Return all lines in the data where the string "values" can be found.

● ● ● ● ● ● ●

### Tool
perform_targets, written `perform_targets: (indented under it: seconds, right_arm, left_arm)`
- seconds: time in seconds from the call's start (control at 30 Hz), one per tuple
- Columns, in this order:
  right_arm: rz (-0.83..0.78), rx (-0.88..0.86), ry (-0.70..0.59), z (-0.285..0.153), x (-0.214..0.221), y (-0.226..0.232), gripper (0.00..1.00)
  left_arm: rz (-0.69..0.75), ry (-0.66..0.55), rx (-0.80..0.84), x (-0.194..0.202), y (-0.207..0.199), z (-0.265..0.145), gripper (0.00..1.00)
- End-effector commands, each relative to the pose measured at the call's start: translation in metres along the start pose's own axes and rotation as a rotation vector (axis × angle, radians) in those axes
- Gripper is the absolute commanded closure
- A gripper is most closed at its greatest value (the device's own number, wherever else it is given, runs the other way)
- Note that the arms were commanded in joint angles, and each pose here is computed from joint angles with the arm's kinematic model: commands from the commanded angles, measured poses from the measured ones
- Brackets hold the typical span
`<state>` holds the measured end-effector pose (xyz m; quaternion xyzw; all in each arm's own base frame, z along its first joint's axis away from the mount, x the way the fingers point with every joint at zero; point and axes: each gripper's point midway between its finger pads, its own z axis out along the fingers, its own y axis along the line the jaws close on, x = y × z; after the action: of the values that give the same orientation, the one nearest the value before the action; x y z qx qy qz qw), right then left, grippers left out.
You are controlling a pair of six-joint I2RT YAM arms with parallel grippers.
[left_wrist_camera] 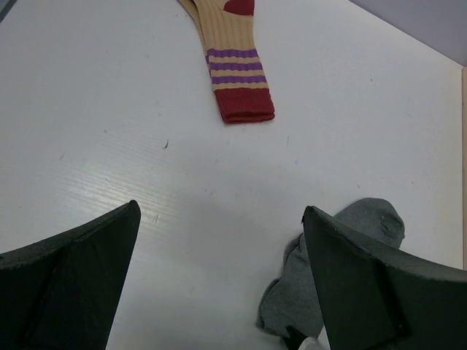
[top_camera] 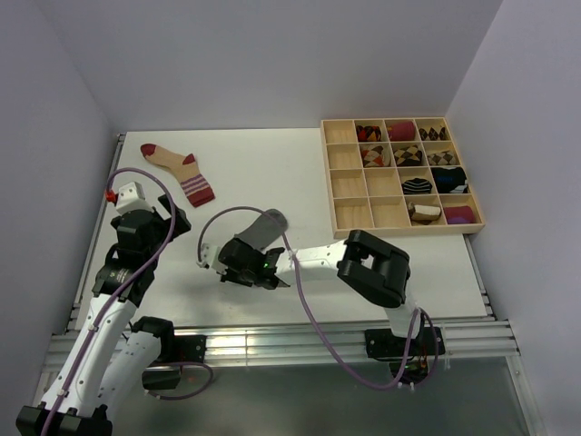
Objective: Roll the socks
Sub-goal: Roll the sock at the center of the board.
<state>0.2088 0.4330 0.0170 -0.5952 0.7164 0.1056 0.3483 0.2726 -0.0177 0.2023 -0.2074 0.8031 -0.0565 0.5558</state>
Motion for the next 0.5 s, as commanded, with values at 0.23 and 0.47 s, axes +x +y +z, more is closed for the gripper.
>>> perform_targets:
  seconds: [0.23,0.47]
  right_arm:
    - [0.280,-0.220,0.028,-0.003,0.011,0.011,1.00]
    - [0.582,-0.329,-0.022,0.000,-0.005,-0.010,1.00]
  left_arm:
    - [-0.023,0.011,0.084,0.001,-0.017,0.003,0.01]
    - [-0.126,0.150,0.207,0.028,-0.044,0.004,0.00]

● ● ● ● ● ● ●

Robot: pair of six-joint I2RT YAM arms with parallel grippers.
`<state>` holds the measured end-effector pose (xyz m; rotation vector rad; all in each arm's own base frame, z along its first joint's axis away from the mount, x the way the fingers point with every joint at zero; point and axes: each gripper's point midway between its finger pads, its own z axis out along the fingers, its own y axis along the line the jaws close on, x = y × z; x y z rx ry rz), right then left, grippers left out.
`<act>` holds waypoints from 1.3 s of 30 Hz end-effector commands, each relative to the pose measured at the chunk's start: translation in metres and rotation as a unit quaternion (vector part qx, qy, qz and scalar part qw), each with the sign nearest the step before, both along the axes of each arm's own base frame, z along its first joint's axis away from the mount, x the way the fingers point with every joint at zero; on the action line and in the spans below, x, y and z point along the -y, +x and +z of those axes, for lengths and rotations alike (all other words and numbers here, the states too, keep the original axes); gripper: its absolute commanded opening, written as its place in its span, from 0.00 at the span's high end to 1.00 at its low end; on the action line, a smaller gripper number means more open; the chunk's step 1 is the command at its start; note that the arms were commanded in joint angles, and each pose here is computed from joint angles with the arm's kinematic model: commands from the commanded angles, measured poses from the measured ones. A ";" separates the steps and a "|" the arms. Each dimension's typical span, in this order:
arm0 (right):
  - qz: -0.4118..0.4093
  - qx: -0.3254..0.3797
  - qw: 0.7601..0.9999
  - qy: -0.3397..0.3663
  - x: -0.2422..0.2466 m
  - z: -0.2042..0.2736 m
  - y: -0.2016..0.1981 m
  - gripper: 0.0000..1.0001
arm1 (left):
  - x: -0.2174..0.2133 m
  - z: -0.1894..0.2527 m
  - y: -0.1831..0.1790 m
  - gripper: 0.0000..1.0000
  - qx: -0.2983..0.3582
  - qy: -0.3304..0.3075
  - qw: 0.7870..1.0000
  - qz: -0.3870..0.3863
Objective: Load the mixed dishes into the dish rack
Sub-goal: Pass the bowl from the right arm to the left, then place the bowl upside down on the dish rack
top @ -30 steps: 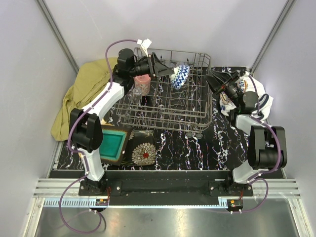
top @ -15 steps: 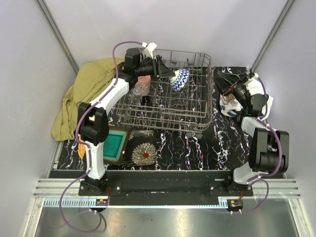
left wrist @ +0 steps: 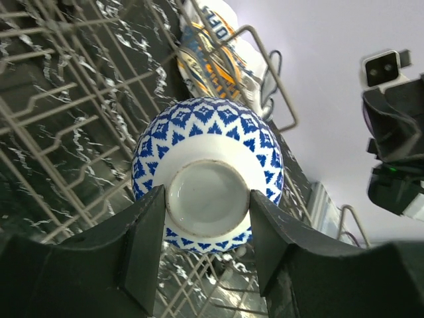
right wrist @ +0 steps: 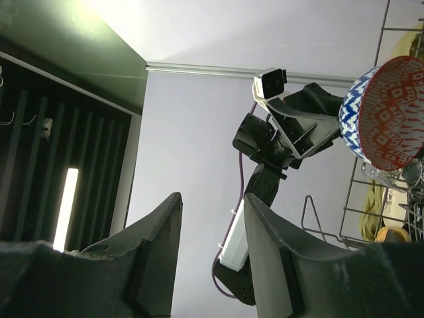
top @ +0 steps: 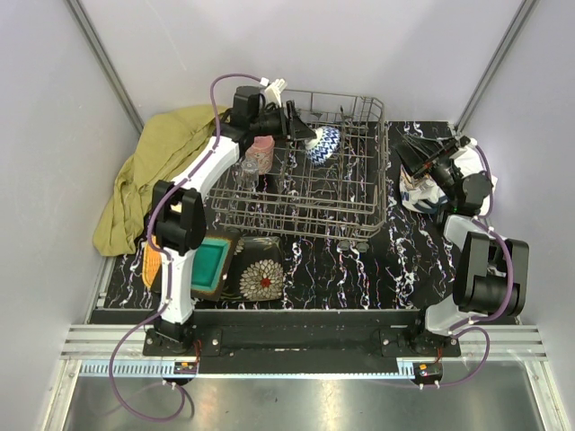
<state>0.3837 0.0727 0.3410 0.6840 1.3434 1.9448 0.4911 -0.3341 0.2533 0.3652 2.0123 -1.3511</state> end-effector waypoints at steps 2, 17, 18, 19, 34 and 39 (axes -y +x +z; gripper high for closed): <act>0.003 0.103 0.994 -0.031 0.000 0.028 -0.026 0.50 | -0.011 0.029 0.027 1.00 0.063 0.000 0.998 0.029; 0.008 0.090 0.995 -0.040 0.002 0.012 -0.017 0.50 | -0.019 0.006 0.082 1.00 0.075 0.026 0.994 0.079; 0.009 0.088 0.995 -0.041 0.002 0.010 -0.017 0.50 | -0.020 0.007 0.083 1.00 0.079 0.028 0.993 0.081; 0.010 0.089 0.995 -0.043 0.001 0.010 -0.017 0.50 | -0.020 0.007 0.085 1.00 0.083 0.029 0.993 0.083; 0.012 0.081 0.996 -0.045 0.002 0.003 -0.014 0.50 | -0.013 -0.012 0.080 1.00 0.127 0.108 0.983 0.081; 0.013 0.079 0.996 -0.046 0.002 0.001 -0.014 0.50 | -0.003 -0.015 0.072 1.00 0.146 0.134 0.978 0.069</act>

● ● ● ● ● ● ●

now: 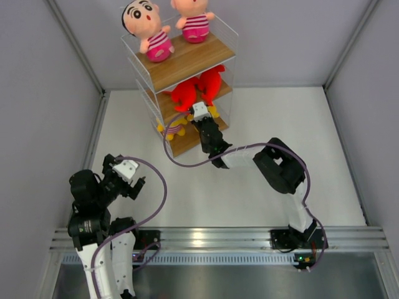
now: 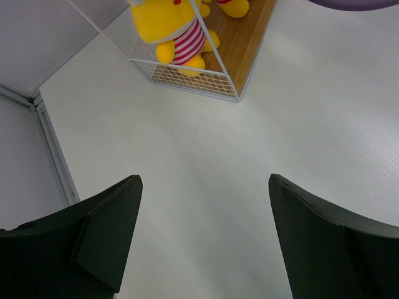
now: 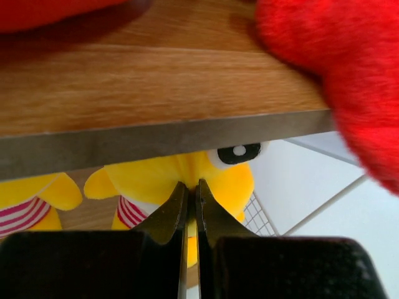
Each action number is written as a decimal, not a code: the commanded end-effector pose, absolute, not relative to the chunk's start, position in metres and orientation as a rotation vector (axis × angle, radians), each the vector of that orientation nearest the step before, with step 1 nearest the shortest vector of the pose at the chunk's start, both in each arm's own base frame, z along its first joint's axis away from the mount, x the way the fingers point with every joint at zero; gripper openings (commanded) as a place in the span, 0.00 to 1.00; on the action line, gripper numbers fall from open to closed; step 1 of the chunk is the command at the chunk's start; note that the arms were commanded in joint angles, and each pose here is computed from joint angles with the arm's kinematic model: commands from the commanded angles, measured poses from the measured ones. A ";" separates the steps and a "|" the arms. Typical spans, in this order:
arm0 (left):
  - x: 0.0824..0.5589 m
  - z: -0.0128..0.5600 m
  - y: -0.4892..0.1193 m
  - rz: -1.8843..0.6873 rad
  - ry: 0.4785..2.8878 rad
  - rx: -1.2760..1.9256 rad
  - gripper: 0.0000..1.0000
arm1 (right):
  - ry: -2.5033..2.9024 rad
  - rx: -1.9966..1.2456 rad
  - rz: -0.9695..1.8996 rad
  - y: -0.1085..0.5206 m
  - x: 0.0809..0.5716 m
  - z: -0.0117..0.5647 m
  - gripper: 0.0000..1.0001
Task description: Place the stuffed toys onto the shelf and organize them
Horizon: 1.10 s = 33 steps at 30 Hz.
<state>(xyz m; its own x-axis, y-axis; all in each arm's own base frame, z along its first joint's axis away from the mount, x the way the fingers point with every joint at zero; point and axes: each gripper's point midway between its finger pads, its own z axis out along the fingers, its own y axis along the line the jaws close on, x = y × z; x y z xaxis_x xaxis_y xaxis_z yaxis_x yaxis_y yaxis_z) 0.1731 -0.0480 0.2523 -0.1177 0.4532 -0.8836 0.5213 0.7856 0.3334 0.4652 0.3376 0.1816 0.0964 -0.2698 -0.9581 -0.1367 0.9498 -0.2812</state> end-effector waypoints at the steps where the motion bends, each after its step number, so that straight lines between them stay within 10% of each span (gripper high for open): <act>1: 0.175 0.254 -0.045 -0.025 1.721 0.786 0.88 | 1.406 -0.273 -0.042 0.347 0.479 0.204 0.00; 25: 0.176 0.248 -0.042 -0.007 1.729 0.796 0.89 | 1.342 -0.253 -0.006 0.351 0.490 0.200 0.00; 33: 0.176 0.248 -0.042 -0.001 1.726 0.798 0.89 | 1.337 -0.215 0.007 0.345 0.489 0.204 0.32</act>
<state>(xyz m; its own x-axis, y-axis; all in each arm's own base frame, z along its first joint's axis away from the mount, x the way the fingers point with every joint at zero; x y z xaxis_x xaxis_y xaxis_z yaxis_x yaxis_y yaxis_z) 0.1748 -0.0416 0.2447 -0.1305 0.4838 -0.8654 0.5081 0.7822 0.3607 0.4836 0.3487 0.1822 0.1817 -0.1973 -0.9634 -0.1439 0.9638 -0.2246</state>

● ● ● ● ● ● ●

## Exercise answer
`<state>` holds the measured end-effector pose (xyz m; quaternion xyzw; all in each arm's own base frame, z along its first joint's axis away from the mount, x the way the fingers point with every joint at zero; point and axes: each gripper's point midway between its finger pads, its own z axis out along the fingers, its own y axis along the line the jaws close on, x = y × z; after the action: of the values that give the same orientation, the one nearest the value before the action; x y z qx qy qz qw), right then left, grippers left out.
Motion for the next 0.5 s, as commanded, with values at 0.23 and 0.47 s, axes +x +y +z, more is closed for the gripper.

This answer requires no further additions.